WORK REQUEST: Which lines below contain "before"? Pull them out.

TASK INPUTS:
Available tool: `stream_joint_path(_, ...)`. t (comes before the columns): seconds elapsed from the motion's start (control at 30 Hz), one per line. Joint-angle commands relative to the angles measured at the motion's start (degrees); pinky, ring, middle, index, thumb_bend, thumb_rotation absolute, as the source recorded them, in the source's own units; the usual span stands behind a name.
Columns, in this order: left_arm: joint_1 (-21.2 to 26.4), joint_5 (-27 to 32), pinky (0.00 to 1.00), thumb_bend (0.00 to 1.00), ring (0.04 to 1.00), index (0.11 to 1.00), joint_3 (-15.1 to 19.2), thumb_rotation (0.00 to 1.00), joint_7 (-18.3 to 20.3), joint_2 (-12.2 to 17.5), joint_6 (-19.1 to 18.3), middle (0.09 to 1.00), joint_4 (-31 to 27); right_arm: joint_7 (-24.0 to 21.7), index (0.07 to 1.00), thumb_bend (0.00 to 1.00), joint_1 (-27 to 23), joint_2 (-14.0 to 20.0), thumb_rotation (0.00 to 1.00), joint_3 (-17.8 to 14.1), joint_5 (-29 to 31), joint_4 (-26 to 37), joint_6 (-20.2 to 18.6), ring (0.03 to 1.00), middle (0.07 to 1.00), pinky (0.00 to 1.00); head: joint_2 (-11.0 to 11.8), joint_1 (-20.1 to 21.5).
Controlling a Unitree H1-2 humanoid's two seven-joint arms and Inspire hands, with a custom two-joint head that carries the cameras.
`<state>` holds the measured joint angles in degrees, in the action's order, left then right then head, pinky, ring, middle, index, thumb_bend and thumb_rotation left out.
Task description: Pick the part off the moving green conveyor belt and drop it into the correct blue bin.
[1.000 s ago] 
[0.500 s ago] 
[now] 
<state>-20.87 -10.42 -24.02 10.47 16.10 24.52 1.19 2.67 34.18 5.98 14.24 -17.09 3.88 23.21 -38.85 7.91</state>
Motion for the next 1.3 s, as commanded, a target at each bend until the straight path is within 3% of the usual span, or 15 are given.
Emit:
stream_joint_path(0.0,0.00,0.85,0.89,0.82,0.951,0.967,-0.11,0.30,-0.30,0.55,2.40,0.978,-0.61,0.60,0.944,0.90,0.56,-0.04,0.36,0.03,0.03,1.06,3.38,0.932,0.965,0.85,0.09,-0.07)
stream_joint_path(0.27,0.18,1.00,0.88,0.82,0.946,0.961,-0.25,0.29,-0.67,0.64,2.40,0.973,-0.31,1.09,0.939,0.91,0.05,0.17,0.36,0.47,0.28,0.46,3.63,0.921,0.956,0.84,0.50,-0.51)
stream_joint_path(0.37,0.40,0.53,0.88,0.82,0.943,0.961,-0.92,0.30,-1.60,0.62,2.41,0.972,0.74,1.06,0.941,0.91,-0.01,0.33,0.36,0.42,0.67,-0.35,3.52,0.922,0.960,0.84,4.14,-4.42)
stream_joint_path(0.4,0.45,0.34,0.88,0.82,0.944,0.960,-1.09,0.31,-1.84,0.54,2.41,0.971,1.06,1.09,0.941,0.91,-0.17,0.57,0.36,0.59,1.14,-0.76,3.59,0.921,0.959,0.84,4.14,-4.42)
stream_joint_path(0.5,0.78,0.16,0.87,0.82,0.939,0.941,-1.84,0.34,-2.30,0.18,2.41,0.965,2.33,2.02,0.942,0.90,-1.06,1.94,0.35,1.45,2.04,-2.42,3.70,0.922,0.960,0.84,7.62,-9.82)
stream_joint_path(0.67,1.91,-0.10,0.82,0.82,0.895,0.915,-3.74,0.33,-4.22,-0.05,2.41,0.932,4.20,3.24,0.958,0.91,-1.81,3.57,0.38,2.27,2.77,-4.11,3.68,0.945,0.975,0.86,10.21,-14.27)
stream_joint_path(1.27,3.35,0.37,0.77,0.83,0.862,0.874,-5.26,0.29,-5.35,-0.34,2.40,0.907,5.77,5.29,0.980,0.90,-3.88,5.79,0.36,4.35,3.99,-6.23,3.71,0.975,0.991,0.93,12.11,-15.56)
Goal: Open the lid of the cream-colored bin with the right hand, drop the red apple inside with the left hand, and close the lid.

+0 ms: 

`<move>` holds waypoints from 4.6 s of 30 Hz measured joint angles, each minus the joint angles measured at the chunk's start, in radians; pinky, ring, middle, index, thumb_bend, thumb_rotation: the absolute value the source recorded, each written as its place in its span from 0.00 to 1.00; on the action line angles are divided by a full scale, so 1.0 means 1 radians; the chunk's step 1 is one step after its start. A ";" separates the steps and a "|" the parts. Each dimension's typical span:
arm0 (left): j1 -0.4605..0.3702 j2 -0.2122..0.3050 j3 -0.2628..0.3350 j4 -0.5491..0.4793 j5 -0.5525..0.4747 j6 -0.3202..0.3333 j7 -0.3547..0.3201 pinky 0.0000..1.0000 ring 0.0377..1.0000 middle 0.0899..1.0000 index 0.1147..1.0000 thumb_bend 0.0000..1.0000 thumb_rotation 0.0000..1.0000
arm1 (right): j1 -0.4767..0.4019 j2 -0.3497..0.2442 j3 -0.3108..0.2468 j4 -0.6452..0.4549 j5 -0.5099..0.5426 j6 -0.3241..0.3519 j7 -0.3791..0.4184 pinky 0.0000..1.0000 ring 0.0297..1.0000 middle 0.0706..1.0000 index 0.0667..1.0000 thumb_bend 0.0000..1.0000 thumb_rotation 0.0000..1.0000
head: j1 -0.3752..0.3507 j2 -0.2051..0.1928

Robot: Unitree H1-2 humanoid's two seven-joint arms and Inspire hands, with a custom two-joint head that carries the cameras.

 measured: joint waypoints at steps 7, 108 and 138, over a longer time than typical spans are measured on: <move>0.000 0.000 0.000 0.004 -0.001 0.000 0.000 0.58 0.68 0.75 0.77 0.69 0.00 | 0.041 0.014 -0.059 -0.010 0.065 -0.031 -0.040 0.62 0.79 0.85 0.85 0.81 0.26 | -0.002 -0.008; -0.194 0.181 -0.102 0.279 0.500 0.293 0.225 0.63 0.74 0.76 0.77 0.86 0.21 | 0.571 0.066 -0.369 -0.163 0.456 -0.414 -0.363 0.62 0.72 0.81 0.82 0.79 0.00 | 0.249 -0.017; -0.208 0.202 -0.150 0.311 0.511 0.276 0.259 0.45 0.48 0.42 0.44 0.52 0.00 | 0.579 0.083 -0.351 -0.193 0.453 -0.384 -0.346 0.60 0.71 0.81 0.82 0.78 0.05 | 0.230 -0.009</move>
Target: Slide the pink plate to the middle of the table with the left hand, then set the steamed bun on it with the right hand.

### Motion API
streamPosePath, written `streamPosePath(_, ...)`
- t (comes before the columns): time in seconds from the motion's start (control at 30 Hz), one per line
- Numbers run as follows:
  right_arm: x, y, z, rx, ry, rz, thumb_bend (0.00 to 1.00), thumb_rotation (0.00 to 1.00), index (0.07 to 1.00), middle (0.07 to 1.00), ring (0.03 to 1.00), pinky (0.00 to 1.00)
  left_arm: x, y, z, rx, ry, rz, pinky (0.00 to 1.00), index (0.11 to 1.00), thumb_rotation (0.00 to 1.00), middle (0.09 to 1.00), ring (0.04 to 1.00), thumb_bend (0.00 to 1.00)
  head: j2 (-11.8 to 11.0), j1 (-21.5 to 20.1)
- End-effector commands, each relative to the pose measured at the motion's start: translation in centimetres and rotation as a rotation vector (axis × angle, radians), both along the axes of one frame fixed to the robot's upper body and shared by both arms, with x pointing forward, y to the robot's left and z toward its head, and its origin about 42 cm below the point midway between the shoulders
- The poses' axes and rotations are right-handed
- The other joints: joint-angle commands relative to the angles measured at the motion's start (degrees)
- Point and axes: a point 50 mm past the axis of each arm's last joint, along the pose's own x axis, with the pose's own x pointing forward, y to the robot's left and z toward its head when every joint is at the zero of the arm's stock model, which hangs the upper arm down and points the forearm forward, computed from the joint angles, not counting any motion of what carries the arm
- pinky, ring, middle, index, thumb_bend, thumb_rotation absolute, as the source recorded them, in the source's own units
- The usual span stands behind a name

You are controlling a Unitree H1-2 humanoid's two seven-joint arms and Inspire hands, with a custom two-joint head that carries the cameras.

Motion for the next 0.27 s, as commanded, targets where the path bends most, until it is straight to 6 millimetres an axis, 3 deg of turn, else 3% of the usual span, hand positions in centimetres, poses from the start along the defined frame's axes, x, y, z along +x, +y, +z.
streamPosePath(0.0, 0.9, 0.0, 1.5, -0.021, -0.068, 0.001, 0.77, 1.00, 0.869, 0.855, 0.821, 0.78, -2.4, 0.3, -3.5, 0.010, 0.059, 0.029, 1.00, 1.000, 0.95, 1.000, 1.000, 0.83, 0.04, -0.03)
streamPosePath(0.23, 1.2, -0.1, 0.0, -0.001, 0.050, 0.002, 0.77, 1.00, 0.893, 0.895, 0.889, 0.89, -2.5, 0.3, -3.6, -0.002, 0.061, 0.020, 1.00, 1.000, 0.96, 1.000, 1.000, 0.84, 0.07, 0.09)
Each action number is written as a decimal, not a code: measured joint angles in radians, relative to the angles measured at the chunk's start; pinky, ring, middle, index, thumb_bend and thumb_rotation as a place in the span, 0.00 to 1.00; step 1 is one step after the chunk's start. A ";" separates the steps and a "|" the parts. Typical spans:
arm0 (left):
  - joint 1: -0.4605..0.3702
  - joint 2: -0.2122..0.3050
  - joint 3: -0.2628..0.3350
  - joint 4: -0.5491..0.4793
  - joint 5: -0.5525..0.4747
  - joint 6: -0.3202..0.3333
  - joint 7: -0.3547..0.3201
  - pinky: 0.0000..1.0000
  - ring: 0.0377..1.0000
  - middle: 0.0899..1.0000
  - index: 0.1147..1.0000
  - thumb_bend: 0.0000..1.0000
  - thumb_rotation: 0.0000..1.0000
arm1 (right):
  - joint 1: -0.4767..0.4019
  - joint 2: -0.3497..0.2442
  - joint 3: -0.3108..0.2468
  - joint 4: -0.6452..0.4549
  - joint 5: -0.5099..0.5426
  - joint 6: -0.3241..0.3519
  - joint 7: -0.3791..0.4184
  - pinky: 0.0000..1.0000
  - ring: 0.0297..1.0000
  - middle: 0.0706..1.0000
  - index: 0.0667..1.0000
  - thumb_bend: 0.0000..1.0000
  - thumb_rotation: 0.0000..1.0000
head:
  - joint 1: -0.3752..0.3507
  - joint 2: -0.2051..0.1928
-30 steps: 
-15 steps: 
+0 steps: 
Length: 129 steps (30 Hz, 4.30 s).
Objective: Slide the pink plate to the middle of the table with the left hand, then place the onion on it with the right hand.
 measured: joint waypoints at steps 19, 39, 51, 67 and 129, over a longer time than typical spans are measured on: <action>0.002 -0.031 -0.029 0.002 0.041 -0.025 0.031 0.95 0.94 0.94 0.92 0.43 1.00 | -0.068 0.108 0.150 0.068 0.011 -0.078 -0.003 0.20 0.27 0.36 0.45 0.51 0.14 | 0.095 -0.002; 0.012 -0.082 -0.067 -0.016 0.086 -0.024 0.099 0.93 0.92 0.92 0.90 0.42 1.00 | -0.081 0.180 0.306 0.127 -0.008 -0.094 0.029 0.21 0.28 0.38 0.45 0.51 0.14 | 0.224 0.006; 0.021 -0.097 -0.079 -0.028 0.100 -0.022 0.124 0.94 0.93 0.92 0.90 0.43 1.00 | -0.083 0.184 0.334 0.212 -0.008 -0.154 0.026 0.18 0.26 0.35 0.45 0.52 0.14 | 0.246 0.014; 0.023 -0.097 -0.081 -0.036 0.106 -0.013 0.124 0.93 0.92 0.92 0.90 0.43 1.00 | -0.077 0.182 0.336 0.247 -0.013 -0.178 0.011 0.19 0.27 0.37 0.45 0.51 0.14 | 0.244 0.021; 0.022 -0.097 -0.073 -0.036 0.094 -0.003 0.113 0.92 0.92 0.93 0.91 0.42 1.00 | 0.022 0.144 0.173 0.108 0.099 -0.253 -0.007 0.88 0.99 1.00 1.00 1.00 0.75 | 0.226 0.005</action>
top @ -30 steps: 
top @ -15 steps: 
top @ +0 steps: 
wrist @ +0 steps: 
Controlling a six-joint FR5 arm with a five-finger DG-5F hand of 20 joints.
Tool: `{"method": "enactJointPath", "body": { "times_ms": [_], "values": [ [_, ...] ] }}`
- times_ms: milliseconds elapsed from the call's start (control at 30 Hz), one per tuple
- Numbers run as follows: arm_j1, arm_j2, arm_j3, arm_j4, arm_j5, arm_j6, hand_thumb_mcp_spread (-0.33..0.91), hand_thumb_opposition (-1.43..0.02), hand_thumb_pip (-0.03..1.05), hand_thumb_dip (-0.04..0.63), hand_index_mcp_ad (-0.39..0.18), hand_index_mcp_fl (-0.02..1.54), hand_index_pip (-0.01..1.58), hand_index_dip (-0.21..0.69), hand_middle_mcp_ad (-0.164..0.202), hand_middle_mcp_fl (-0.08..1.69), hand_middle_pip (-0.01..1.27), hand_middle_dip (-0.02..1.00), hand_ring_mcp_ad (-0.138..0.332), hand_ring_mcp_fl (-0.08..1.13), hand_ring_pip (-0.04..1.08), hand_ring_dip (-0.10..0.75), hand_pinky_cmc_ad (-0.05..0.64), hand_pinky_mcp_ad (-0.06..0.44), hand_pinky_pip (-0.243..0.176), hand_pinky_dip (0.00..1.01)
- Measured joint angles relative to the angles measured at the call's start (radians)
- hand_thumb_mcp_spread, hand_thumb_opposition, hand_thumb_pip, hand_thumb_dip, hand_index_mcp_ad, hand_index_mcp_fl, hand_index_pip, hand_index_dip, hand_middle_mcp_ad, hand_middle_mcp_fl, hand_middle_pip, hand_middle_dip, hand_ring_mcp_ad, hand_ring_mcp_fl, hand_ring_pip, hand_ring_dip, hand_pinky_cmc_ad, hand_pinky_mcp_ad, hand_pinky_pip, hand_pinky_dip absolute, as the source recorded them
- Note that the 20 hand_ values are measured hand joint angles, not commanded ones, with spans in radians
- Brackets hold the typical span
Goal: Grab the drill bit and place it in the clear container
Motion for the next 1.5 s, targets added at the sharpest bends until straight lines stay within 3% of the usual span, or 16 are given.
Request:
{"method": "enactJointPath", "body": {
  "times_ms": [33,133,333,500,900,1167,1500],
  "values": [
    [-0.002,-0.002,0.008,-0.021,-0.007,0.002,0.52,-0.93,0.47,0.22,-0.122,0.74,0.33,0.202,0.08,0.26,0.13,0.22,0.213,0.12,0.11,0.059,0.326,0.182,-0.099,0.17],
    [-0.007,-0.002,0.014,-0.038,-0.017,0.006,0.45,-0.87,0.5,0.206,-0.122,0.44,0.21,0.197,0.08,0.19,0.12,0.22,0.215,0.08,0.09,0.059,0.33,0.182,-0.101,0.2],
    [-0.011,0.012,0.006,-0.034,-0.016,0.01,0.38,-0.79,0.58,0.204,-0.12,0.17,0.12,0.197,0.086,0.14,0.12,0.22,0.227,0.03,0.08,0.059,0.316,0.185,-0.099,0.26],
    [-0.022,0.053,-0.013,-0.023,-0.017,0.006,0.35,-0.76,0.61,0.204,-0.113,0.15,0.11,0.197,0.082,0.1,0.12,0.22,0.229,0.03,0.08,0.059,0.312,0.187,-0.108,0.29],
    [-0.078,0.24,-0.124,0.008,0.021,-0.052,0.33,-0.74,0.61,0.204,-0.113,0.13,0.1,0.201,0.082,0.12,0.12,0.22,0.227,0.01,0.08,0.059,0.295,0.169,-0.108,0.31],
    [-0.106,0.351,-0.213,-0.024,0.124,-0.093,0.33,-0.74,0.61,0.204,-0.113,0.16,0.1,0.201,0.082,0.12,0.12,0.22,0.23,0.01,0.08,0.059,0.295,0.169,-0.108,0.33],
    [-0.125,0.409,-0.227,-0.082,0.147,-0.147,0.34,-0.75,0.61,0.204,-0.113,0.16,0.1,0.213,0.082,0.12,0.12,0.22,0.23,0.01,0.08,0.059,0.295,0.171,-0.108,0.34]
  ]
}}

ANSWER TO THIS PROBLEM:
Available tool: `stream_joint_path(_, ...)`. t (comes before the columns): seconds elapsed from the motion's start (control at 30 Hz), one per line. Joint-angle commands relative to the angles measured at the motion's start (degrees); pinky, ring, middle, index, thumb_bend, thumb_rotation absolute, as the source recorded them, in the source's own units; the usual span stands behind a name.
- t (comes before the columns): time in seconds from the motion's start (control at 30 Hz), one per line

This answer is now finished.